Compensatory fine reversed; remanded for resentencing; otherwise affirmed.
1. ORS 163.355(1) provides, “A person commits the crime of rape in the third degree if the person has sexual intercourse with another person under 16 years of age.”
2. The state also contends that “defendant's argument that the state failed to prove that the victim had a civil remedy is unpreserved and without merit.” We disagree; defendant's argument at the restitution hearing was broad enough to encompass the imposition of a compensatory fine or restitution and developed in enough detail for the state to respond to it and for the court to evaluate it. See Peeples v. Lampert, 345 Or 209, 220, 191 P3d 637 (2008) (the touchstone of preservation principles is to ensure “procedural fairness to the parties and to the trial court”). Defendant's citation to several compensatory fine cases, State v. Barkley, 315 Or 420, 846 P2d 390, cert den, 510 US 837 (1993), State v. Forrester, 130 Or App 459, 882, P2d 1124 (1994), and State ex rel Juv. Dept. v. S. J. P., 247 Or App 698, 271 P3d 124 (2012), and his argument that the state must prove not only but-for causation, but also “that a loss could be recovered against the defendant in a civil action,” raised the issue of whether the cost of the victim's tattoo removal could be recovered as a compensatory fine under ORS 137.101.

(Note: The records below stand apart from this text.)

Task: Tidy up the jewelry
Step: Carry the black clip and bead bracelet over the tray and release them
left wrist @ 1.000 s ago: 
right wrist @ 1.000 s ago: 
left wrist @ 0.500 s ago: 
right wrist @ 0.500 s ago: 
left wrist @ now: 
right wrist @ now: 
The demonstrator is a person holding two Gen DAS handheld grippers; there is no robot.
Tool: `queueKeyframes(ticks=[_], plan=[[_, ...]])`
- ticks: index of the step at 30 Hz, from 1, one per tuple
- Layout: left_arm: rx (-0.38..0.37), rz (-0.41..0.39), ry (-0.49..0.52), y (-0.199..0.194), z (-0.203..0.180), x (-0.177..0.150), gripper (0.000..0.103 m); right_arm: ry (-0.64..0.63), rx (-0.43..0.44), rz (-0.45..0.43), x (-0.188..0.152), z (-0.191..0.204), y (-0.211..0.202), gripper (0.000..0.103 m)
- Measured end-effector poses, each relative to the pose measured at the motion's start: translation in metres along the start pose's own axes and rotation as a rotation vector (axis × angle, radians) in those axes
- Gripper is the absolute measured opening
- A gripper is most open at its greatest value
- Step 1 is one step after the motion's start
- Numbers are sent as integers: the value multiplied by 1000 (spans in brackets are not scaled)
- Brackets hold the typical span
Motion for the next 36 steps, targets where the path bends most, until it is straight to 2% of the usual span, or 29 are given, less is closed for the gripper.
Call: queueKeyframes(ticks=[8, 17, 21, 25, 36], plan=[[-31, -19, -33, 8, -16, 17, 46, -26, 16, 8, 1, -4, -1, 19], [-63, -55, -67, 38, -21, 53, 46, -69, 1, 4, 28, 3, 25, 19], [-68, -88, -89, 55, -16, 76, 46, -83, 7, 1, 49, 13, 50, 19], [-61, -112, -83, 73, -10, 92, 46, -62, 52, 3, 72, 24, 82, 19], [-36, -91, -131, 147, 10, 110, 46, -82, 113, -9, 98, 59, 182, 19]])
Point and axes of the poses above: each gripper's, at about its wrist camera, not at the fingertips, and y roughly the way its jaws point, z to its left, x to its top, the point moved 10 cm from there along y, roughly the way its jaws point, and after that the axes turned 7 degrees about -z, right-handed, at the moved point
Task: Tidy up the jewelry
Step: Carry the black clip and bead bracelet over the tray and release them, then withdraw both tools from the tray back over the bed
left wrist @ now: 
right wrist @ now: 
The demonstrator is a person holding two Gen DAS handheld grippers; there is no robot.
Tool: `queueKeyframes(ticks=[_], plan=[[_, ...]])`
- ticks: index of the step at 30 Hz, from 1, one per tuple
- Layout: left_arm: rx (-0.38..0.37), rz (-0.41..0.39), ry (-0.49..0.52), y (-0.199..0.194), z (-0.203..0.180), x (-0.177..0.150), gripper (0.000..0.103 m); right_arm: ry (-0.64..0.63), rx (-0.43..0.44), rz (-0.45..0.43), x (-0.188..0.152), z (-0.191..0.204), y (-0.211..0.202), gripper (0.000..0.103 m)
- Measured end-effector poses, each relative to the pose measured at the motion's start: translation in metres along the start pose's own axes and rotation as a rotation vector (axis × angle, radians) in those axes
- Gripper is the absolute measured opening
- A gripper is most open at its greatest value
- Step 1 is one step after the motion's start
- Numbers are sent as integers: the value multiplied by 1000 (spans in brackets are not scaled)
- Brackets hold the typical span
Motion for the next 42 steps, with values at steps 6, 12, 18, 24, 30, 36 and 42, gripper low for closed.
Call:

3. In 2005, after Donahue was decided, the legislature amended ORS 137.103 defining “victim” so ORS 137.103 refers to “economic damages” rather than “pecuniary damages.” Or Laws 2005, ch 564 § 1. That change has no effect on our analysis in this case.
4. ORS 31.710(2)(a) provides:“ ‘Economic damages' means objectively verifiable monetary losses including but not limited to reasonable charges necessarily incurred for medical, hospital, nursing and rehabilitative services and other health care services, burial and memorial expenses, loss of income and past * * * impairment of earning capacity, reasonable and necessary expenses incurred for substitute domestic services, recurring loss to an estate, damage to reputation that is economically verifiable, reasonable and necessarily incurred costs due to loss of use of property and reasonable costs incurred for repair or for replacement of damaged property, whichever is less.”
5. “Although uniform jury instructions are not sources of law, it is often useful to consider how sometimes elusive legal principles are understood and applied in practice by the trial judges and lawyers who are charged with following them.” Piazza, 360 Or at 71 n 7.